A report has debunked some government myths on aviation.
The Sustainable Development Commission, itself a government quango, says many of the assumptions on which ministers base their airport expansion plans, are shaky, at best.
The commission’s report calls for a new look at aviation policy especially at claims that more runways and more flights will boost the UK economy to the tune of £5 billion. Noise and air pollution have been given too little consideration, the SDC says.
The report also highlights the role of aviation in hastening climate change. Flights account for three per cent of Europe’s greenhouse gas emissions and seven per cent of the UK’s.
Emissions from aircraft cause more damage than gases leached on the ground however. And the explosion of air travel, likely in the next few decades, means that flights will account for about 25 per cent of UK emissions alone. We may as well turn the lights off now.
Heathrow and Stansted are not the only airports demanding the right to do more environmental damage. Luton’s application was beaten down some time ago but the protest posters remain, just in case.

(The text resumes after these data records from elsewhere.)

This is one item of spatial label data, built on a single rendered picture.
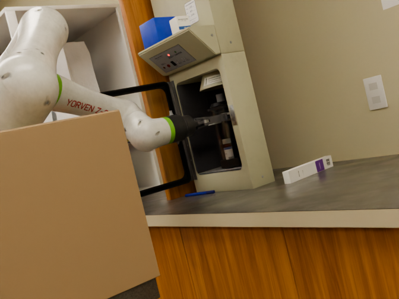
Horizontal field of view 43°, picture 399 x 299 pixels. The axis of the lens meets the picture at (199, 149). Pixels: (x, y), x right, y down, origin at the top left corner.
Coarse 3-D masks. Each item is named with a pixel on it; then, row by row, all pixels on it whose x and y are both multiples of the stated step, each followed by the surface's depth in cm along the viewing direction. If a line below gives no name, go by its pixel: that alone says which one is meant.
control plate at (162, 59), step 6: (174, 48) 174; (180, 48) 172; (162, 54) 180; (174, 54) 177; (180, 54) 175; (186, 54) 174; (150, 60) 186; (156, 60) 184; (162, 60) 183; (168, 60) 181; (174, 60) 180; (186, 60) 177; (192, 60) 175; (162, 66) 187; (174, 66) 184; (180, 66) 182
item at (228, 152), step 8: (224, 104) 180; (208, 112) 184; (216, 112) 181; (224, 112) 180; (216, 128) 183; (224, 128) 181; (232, 128) 181; (216, 136) 184; (224, 136) 181; (232, 136) 181; (224, 144) 181; (232, 144) 181; (224, 152) 182; (232, 152) 181
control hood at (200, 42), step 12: (180, 36) 166; (192, 36) 164; (204, 36) 165; (216, 36) 169; (156, 48) 178; (168, 48) 175; (192, 48) 170; (204, 48) 167; (216, 48) 168; (144, 60) 188; (204, 60) 175; (168, 72) 189
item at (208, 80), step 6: (210, 72) 181; (216, 72) 180; (204, 78) 183; (210, 78) 180; (216, 78) 179; (204, 84) 182; (210, 84) 180; (216, 84) 178; (222, 84) 194; (204, 90) 191; (210, 90) 194
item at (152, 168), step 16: (128, 96) 183; (144, 96) 187; (160, 96) 190; (144, 112) 186; (160, 112) 189; (128, 144) 182; (176, 144) 192; (144, 160) 184; (160, 160) 188; (176, 160) 191; (144, 176) 184; (160, 176) 187; (176, 176) 190
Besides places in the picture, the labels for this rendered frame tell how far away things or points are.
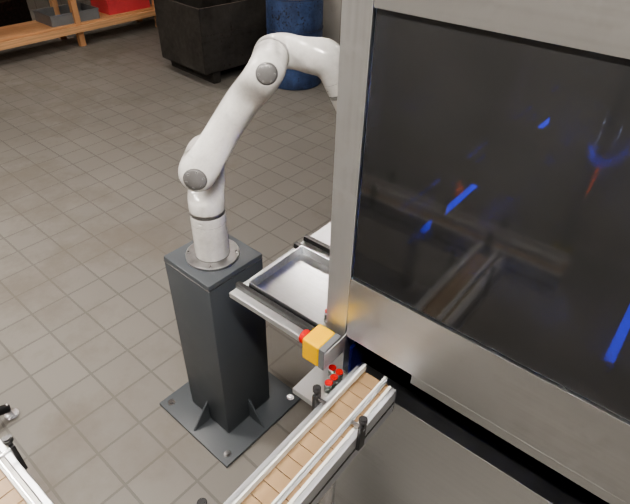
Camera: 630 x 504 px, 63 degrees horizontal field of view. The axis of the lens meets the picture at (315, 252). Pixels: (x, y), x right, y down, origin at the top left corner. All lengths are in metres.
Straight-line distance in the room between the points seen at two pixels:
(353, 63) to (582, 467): 0.91
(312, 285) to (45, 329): 1.75
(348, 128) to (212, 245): 0.87
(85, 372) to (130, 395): 0.28
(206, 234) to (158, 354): 1.12
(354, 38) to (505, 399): 0.78
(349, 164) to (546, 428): 0.67
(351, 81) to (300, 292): 0.84
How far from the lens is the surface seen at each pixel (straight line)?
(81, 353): 2.87
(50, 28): 7.39
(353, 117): 1.02
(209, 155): 1.57
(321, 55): 1.47
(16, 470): 1.37
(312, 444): 1.26
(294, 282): 1.70
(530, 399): 1.16
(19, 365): 2.94
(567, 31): 0.82
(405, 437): 1.48
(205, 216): 1.70
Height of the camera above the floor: 2.00
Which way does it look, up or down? 38 degrees down
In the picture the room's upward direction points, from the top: 2 degrees clockwise
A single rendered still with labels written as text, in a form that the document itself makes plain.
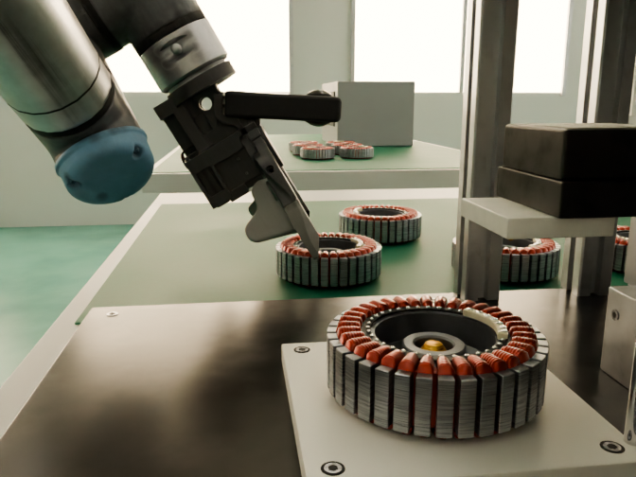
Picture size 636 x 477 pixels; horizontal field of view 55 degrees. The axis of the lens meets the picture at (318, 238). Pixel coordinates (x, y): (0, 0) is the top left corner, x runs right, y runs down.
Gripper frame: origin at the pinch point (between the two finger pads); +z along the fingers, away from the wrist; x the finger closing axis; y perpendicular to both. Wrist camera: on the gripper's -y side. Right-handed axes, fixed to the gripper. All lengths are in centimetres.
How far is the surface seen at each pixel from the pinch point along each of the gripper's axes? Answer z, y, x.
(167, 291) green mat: -4.0, 15.2, 4.1
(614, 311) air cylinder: 5.8, -14.1, 29.9
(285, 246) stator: -1.4, 3.2, 1.8
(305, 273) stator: 1.2, 2.6, 4.9
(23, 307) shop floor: 9, 143, -216
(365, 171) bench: 15, -16, -101
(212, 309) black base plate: -3.1, 9.5, 15.9
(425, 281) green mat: 9.0, -7.4, 3.1
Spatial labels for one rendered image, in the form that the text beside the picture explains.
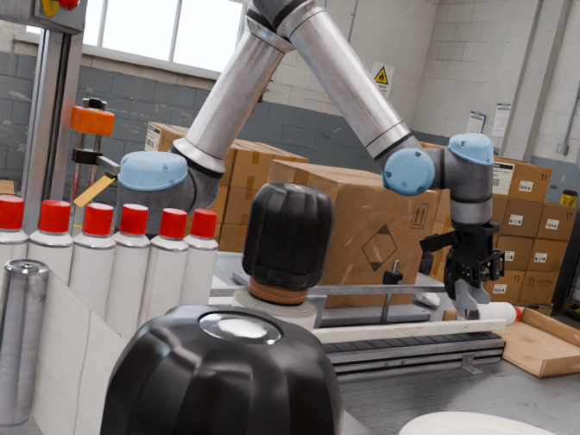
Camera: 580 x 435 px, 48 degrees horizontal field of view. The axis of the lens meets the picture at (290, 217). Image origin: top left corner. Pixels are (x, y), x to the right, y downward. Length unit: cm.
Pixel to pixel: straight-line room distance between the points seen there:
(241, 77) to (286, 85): 557
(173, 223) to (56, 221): 15
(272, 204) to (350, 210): 74
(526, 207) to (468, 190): 362
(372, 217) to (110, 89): 503
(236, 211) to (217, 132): 305
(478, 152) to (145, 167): 57
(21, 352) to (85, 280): 21
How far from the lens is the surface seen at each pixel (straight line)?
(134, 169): 114
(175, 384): 20
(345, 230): 133
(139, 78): 629
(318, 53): 107
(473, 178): 117
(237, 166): 422
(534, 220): 489
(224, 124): 124
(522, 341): 157
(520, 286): 501
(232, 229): 430
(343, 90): 106
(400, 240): 146
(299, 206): 59
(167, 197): 114
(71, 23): 89
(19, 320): 63
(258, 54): 123
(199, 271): 90
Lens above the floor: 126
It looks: 10 degrees down
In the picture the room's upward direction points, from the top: 11 degrees clockwise

And tiny Lydd, whose planning application comes under the grandiose title London Ashford International, wants its share of the spoils too. Hop on at Lydd and you’re at Le Touquet in a jiffy, a regular training venue for our brave England soccer stars. Er, no thanks.
But now we’re getting silly. No, no, not at the thought of watching England but at the thought of enlarging Lydd. This airport is next to one of Europe’s most unusual nature reserves, Dungeness, which is part of the Dungeness peninsular, a wild, eerie and unique expanse of shingle where birds, bees and bugs thrive, together with all manner of rare and fragile plants.

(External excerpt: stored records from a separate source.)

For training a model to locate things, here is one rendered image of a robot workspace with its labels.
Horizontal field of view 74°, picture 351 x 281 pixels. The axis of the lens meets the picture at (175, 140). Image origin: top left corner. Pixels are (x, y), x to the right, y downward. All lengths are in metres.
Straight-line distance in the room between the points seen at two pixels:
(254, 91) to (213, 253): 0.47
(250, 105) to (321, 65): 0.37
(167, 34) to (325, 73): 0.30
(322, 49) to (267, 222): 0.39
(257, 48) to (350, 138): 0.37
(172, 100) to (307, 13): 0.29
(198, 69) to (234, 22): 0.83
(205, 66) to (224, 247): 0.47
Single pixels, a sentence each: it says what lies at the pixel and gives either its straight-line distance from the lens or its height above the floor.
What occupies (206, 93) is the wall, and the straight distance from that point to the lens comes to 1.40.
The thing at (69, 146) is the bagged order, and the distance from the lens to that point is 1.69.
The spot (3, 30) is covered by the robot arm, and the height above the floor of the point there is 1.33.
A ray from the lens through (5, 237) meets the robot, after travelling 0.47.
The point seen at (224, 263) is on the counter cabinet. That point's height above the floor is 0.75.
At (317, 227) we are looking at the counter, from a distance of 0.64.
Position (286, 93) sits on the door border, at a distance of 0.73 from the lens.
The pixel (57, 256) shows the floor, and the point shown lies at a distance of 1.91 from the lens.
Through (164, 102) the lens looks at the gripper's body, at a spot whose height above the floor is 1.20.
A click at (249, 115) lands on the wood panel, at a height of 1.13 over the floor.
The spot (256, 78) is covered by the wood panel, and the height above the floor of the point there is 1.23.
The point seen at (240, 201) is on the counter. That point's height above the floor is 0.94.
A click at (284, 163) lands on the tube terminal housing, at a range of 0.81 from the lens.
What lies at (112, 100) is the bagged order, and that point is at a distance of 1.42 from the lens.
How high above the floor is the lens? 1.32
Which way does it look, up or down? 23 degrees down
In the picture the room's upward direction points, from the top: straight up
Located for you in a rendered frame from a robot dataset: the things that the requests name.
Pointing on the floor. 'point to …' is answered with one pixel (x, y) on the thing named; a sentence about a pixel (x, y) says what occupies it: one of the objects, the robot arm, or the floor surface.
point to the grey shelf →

Some of these plants are so sensitive that they would simply keel over if any more emissions came wafting from Lydd. And then there’s all the delays when 120,000 birds get sucked into aircraft engines. And the fact that it takes ages to get to Lydd from, well, anywhere really. There can be few other airports so firmly stuck in the sticks.

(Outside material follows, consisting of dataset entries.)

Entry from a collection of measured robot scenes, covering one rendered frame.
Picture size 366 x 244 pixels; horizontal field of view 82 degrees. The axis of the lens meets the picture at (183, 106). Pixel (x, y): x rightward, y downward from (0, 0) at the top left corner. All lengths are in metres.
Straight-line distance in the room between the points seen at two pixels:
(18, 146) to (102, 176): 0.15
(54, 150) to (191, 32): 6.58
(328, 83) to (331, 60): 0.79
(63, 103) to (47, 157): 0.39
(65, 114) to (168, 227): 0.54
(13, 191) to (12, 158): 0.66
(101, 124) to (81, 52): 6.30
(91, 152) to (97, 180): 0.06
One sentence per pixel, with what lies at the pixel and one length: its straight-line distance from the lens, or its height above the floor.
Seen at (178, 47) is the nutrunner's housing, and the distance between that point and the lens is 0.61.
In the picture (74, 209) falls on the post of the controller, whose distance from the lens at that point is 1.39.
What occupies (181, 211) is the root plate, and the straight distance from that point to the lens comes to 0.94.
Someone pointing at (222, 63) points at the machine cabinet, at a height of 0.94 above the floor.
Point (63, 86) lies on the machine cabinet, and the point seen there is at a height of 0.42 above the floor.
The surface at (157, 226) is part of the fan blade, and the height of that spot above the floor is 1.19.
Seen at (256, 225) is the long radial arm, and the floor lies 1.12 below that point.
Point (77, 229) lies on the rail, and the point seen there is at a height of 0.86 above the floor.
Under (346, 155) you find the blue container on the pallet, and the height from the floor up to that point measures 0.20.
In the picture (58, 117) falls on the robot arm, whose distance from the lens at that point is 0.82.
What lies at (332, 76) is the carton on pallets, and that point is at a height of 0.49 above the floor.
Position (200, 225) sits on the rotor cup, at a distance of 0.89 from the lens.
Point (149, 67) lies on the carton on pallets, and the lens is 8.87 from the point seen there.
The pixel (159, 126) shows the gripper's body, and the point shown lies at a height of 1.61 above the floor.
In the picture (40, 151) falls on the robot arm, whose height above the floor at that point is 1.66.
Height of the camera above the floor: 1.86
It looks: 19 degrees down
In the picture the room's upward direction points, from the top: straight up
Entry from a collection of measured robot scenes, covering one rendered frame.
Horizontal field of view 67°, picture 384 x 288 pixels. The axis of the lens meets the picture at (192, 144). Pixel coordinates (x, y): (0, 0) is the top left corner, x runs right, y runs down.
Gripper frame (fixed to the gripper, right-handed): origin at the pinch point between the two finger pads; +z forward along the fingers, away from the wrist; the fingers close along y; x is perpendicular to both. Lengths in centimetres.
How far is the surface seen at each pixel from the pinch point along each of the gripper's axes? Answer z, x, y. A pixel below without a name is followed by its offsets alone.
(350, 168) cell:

The RSPB is amongst many calling for common sense when we think about bigger airports. Those making decisions reject that suggestion, with BAA doing so again today, telling the Guardian that more discussion is daft because the government will have its new runways anyway.
Sacrifices will be needed if we are to cut our emissions but some things and some places just don’t have price.
One of those places is Dungeness. One airport plan that is just plain silly, is that for tiny Lydd.